About this task - Within the data below, count every line that includes "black" and report the total alone.

* * * *

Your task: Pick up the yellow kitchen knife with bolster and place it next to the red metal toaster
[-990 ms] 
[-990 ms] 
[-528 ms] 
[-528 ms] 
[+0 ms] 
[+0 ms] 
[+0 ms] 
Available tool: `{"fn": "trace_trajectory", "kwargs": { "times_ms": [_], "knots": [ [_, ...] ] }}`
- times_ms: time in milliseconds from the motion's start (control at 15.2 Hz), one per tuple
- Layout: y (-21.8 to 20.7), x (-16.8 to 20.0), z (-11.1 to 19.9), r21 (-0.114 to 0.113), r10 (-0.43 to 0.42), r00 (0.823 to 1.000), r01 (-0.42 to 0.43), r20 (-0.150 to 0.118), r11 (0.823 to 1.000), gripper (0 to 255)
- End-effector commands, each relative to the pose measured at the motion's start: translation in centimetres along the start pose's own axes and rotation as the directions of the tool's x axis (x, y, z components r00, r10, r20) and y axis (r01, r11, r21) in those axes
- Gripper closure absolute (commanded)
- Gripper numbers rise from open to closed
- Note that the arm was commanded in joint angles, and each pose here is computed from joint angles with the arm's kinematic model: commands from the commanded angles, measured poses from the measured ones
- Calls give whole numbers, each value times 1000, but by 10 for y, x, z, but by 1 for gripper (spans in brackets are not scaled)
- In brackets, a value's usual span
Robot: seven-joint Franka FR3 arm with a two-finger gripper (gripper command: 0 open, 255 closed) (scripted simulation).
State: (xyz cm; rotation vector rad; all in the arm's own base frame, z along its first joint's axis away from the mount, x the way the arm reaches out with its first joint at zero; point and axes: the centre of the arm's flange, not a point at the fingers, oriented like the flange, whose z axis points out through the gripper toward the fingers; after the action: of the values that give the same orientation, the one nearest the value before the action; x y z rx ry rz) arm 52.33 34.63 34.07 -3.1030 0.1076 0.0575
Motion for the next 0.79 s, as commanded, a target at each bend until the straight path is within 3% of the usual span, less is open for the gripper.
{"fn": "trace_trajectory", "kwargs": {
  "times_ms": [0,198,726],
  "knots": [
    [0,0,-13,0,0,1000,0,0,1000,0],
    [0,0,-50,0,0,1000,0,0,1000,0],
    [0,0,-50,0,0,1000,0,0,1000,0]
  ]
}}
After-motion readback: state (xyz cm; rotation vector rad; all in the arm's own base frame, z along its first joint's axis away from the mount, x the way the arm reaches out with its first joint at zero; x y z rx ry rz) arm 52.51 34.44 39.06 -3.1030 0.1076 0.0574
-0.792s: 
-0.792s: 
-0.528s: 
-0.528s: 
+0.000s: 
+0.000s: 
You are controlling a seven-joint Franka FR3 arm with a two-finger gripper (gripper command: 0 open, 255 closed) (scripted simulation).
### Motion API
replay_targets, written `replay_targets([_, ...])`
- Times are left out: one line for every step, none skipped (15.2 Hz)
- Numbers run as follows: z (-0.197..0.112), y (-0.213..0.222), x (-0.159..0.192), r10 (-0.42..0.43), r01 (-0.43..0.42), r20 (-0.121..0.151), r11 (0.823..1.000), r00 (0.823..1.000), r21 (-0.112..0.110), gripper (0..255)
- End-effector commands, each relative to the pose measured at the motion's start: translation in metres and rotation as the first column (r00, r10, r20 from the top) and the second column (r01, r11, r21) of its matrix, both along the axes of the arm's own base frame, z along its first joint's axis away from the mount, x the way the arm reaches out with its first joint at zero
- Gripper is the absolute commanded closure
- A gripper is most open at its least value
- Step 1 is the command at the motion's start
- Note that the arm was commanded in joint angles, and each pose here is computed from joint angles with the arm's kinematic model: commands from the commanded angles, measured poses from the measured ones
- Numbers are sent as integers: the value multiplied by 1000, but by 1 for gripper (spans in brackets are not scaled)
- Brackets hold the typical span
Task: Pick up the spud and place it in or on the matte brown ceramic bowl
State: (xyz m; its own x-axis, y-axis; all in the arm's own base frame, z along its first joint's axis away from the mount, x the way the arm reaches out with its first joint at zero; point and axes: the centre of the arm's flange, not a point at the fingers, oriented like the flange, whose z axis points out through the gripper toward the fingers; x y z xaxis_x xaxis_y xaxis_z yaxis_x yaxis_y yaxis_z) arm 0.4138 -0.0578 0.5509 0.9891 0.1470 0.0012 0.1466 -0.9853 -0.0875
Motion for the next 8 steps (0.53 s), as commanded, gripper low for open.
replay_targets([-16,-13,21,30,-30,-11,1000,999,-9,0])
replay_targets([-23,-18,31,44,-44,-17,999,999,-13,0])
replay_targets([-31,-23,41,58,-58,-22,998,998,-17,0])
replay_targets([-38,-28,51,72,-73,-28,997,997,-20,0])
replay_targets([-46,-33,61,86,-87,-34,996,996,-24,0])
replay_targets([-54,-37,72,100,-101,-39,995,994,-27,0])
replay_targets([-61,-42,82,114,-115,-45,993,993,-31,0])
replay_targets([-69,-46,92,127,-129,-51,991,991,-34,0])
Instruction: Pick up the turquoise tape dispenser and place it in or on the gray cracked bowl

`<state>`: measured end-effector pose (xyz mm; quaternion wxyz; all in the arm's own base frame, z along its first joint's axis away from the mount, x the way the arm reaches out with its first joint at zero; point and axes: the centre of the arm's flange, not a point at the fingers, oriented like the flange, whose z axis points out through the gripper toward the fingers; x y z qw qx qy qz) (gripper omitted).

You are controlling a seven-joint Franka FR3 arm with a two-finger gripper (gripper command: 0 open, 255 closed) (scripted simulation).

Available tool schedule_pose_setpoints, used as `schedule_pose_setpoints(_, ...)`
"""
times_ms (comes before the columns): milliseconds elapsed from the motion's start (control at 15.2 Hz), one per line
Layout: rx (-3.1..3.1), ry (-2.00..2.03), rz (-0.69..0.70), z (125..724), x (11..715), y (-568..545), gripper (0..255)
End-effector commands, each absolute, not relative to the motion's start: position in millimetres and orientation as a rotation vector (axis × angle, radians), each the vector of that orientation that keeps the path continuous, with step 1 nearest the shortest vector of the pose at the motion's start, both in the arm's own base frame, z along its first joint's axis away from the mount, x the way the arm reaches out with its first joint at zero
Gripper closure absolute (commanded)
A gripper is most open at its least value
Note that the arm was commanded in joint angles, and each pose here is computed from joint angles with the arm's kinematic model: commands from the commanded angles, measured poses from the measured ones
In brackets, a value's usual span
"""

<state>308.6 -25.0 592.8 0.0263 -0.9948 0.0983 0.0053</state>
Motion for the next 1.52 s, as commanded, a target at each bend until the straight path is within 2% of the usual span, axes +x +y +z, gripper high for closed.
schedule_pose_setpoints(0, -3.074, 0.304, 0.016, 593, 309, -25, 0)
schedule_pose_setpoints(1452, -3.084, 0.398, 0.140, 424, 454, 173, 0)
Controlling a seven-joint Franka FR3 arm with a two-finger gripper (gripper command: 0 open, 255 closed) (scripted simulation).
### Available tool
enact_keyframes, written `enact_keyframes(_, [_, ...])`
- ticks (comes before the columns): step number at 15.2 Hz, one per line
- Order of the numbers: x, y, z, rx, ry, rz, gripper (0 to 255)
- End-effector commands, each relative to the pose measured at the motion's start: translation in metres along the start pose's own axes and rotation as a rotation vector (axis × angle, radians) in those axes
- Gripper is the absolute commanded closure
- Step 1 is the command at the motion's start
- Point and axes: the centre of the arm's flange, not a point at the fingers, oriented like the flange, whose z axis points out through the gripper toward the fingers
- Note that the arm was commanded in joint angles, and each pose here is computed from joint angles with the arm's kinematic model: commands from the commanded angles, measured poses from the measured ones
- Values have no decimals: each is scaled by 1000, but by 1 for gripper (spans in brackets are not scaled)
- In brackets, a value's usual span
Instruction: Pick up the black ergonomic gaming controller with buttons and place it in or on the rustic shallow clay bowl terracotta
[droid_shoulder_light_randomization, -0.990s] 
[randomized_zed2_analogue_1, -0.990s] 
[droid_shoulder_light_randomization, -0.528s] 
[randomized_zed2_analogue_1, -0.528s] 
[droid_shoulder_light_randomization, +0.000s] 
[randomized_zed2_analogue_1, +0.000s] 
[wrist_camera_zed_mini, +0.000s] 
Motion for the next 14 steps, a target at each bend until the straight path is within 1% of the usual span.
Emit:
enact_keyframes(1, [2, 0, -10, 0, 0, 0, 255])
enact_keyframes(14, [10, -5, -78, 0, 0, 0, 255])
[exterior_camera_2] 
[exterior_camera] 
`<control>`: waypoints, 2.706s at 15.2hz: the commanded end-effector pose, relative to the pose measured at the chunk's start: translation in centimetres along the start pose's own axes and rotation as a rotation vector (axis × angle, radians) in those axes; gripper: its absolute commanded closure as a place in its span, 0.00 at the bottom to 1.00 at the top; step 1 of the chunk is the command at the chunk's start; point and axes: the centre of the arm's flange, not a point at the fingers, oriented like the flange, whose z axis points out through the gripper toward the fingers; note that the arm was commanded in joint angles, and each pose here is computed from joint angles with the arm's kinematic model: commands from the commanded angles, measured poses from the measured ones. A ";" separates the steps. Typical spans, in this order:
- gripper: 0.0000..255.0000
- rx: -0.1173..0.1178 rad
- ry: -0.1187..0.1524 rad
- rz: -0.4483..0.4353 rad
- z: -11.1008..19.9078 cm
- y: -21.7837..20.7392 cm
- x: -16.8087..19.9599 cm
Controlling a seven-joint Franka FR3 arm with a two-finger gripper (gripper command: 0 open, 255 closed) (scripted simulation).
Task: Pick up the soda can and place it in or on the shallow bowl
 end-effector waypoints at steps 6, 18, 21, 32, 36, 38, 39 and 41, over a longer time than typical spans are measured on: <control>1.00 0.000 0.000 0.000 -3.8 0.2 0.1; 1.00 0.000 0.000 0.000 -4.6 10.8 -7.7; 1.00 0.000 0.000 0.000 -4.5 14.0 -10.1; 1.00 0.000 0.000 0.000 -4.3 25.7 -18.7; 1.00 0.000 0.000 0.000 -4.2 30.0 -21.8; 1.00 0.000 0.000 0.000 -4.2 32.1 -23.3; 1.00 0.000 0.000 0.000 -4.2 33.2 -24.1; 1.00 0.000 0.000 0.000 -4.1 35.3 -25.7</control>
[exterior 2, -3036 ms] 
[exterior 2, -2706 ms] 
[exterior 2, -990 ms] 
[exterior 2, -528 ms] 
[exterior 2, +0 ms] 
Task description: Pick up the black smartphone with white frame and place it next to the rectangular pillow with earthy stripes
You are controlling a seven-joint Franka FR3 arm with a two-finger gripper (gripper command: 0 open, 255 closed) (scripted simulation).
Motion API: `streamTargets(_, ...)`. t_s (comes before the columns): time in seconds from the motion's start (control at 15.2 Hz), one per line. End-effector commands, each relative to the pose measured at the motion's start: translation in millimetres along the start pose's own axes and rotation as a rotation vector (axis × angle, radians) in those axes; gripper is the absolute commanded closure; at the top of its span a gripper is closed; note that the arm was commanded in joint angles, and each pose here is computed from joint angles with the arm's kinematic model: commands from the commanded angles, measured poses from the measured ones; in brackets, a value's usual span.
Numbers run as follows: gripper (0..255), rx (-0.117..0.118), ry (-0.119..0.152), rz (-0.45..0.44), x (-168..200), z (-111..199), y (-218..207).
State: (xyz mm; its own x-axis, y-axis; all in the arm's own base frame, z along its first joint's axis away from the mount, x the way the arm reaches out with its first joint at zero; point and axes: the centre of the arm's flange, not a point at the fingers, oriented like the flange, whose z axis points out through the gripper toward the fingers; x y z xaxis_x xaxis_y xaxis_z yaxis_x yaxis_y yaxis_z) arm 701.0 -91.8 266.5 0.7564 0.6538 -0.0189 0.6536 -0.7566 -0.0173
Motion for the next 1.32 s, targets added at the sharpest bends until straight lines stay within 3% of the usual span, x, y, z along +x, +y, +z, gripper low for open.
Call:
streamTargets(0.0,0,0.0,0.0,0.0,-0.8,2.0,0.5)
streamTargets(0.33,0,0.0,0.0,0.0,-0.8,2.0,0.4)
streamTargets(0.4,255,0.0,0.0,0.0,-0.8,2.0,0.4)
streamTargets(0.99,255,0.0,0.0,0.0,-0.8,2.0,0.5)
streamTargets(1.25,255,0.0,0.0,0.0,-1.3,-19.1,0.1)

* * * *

Result of this exercise - 2